Stained-glass windows, choir seats, altar: Camberwell chapel conversion on sale for £2.85m

The chapel on Cormont Road, Camberwell

(Picture: Unique Property Company)

Once a house of God, this converted chapel could now be your house – if you’ve £2.85 million to spare.

Spanning 3,200sq ft, this Grade II-listed, four-bedroom home on Cormont Road, Camberwell, is one of London’s largest chapel conversions.

Built in 1903, the chapel was originally part of the adjoining training college for women teachers, which was converted into flats in the 1990s.

Its current owner, interior designer Peggy Prendeville, bought the chapel in 1999 and fought to prevent it being broken up into four separate flats.

Prendeville built upwards to preserve the building’s interiors (Unique Property Company)

“The previous owner had made a start on converting it, but with two children and myself working from home, there were many questions to be answered.

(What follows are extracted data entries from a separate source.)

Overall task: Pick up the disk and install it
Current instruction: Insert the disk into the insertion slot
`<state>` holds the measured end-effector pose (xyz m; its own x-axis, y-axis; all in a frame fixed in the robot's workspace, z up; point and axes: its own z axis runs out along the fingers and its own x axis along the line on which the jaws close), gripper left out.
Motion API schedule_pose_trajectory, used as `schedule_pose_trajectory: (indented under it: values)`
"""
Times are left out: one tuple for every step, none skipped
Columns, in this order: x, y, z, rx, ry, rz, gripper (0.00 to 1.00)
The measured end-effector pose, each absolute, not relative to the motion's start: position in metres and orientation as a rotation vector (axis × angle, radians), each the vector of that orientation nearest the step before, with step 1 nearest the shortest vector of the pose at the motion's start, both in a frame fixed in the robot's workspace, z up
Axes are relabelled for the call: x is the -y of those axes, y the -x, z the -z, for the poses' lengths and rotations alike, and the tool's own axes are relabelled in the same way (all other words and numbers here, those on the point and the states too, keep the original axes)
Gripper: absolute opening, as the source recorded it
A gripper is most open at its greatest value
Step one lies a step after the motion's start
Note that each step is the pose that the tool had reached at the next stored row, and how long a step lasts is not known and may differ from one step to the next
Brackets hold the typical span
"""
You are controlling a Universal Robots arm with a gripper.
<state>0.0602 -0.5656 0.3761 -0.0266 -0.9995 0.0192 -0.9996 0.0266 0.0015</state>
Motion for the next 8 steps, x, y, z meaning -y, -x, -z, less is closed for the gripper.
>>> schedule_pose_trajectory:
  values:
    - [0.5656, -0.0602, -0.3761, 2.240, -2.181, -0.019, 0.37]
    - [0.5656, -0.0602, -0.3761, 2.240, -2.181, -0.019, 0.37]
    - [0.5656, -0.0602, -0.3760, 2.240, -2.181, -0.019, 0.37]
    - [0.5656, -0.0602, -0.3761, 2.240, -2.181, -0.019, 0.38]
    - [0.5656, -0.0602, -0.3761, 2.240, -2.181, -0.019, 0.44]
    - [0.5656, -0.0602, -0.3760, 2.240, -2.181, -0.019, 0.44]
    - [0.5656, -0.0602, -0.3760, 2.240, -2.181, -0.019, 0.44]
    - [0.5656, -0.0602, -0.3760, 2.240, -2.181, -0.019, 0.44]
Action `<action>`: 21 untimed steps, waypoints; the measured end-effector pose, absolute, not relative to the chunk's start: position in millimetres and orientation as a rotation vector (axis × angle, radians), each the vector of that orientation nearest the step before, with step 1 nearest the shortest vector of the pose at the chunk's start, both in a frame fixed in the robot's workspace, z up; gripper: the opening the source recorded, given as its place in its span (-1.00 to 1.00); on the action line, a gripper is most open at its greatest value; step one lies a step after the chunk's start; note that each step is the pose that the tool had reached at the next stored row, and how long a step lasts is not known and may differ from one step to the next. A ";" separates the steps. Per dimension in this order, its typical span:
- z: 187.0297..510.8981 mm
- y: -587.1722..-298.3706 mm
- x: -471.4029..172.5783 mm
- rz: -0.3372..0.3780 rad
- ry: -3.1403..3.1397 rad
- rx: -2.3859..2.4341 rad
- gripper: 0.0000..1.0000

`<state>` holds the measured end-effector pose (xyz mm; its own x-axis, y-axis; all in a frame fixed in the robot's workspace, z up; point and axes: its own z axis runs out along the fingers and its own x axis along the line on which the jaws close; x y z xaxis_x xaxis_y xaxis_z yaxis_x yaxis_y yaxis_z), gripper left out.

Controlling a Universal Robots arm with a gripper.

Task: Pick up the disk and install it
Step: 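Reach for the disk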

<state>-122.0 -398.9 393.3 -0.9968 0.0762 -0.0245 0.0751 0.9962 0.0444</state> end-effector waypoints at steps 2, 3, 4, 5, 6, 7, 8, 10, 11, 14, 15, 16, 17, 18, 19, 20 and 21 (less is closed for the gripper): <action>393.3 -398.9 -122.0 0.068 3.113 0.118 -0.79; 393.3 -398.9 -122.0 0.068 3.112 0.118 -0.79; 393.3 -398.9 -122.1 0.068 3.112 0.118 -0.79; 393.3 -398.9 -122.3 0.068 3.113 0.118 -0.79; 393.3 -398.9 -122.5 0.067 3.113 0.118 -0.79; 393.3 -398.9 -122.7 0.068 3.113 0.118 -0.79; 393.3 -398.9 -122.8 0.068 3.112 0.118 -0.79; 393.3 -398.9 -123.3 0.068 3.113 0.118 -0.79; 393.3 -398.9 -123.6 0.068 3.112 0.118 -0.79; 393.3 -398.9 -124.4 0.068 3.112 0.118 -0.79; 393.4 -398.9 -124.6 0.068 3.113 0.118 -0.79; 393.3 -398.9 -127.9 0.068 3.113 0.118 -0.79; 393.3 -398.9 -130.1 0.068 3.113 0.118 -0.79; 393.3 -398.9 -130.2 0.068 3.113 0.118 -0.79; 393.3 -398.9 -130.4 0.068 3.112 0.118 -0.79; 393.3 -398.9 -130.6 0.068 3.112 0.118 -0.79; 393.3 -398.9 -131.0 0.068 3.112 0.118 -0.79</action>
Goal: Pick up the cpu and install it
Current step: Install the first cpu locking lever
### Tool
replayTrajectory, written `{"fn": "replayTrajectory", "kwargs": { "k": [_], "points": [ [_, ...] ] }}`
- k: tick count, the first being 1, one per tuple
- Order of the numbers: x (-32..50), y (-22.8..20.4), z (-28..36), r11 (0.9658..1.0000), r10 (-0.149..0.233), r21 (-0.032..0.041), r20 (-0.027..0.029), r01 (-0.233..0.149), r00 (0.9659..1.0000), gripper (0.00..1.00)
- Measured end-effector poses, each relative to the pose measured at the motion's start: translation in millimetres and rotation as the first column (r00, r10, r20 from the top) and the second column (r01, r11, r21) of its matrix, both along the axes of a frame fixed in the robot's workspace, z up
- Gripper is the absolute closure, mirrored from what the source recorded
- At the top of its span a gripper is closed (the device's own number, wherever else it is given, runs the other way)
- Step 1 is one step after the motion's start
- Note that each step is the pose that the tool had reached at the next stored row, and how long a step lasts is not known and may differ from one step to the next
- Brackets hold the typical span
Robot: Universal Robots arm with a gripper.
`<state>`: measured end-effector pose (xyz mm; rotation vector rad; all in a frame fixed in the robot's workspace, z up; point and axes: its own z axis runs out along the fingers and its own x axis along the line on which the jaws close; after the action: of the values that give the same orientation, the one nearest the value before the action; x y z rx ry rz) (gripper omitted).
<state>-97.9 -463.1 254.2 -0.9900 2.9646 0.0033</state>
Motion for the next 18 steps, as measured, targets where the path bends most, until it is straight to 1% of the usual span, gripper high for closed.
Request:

How to make the building a family home and work space, but yet still be viable as an historic interior?” wrote Prendiville on her website.

“It was important not lose the sense of calm that this building with its beautiful proportions and stained glass windows had.”

The answer was to build upwards. Prendeville expanded the floor space by adding mezzanine levels to both sides of the church.

One, on the altar end, is currently used as a home gym; the other, where the organ loft had been, added two bedrooms, a walk-in wardrobe and study, spread over two floors.

The master bedroom (Unique Property Company)

The project was no first for Prendeville, who had previously converted a space in a Victorian dog biscuit factory in east London for herself and her husband to live in, and has since created a library in an 18th century ballroom for Sotheby’s Institute, transformed a historical shop house into a luxury home, retail outlet and art gallery in Singapore and reworked the Cardiff Park Plaza Hotel, amongst other projects.

The main living space is “the crowning glory”, as the listing puts it, with a 1,176sq ft open plan reception, dining room and kitchen set in the middle of the chapel, where the congregation would have sat.

And it still looks like a chapel, with its original fittings —including dark wooden choir seats and the marble altar steps— a vaulted ceiling and large stained-glass windows (retro-fitted with secondary glazing to prevent draughts).

The open plan kitchen and living area and the chapel’s former altar (Unique Property Company)

Prendeville completed her ambitious conversion in 2005. Having used it as a home and work space since then, the time has now come for her to take on a new project.

Despite the chapel’s “wow factor”, it has been on the market since 2020, when it was listed for £2.95 million.

According to agent Simon Stone at Unique Property Company, it is in fact a broad church in terms of its versatility. “The odd thing is, this place works well as both a space for singles or couples but also as a really alternative family home.

“There’s so much space and it’s really cleverly divided so parents, kids etc can be somewhere within the building but feel like they’re tucked away in their own little private area. It’s also opposite to Myatts Field Park and easy to get out for walk in leafy surroundings.”